■ **Required action**
Read through the material below and copy each line in which the word "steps" occurs.

Given material Block Start

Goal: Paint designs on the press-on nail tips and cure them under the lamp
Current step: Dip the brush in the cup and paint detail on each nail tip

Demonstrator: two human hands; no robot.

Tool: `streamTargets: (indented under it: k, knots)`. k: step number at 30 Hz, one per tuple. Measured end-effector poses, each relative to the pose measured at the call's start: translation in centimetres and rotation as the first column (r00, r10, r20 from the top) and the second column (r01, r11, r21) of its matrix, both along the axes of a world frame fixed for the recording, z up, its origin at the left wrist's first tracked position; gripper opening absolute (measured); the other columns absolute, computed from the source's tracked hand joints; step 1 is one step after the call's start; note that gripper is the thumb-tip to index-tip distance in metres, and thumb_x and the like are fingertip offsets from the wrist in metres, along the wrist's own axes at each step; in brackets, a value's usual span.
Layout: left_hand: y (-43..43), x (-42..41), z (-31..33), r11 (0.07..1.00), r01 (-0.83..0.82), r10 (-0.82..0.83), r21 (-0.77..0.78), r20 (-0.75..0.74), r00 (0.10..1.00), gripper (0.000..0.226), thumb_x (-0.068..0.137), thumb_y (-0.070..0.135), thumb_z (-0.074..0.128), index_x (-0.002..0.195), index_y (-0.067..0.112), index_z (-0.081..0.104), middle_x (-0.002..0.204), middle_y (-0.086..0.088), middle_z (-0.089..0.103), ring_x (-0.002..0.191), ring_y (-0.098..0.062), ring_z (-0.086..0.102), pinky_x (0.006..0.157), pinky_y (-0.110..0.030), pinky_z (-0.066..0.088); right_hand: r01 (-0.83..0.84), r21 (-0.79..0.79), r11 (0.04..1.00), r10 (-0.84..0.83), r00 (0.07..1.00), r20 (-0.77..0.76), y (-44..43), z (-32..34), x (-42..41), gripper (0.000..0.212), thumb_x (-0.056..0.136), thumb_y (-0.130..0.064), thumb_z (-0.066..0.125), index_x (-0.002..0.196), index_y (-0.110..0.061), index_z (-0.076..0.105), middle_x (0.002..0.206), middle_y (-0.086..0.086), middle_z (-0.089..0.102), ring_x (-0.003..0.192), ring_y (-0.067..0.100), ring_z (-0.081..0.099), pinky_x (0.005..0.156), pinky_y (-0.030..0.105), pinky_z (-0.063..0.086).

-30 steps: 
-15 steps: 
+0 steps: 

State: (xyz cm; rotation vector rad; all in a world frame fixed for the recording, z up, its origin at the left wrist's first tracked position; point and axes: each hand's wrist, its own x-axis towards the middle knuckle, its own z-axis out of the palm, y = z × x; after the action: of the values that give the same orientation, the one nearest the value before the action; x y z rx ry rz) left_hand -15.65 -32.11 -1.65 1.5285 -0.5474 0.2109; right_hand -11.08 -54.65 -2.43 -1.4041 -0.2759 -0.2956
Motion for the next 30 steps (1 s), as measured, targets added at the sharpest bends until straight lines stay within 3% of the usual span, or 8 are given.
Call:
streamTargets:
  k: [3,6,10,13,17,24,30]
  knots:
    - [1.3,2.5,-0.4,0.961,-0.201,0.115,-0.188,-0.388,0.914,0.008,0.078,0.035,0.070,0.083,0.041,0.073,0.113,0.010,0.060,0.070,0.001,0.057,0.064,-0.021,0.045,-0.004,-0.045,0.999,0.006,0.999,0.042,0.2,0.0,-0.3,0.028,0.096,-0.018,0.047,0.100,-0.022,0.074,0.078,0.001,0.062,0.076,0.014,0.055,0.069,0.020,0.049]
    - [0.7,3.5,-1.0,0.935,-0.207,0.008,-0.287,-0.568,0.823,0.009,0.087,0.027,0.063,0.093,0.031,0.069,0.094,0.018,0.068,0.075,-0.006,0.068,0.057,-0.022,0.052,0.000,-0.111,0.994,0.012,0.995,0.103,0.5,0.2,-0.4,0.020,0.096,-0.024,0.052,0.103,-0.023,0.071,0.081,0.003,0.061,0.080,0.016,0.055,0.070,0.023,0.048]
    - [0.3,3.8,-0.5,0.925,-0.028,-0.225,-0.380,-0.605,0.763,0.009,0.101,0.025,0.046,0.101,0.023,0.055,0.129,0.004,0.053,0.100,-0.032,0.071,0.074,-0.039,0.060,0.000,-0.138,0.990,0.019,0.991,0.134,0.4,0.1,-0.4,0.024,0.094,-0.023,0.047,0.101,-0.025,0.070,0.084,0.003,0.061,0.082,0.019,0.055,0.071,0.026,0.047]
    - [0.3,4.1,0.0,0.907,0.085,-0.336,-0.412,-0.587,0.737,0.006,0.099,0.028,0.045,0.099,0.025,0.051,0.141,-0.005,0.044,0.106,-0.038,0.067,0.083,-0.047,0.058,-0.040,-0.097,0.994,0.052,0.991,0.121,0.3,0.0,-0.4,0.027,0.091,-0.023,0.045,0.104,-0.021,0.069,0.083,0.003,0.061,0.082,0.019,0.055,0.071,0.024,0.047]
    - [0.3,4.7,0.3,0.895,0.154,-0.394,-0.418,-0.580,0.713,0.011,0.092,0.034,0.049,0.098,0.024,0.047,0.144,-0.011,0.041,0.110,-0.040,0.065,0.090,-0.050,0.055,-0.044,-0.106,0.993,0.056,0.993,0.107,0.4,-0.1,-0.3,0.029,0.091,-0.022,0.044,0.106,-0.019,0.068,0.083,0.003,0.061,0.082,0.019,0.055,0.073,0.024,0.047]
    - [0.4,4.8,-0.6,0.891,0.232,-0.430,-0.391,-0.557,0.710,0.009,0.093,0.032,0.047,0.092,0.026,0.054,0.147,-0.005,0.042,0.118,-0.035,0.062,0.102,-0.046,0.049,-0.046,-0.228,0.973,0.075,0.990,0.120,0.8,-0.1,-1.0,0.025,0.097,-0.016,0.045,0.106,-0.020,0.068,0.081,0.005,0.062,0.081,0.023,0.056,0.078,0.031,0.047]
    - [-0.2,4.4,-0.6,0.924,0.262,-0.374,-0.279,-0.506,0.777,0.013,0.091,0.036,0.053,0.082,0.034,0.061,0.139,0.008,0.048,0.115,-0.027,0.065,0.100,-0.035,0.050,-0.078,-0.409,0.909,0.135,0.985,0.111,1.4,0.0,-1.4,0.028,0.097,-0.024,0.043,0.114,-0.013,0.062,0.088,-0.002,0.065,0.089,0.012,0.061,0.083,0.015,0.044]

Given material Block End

■ **Solution for this exercise**
-30 steps: 
-15 steps: 
+0 steps: 
Motion for the next 30 steps (1 s), as measured, targets added at the sharpest bends until straight lines stay within 3% of the usual span, or 8 are given.

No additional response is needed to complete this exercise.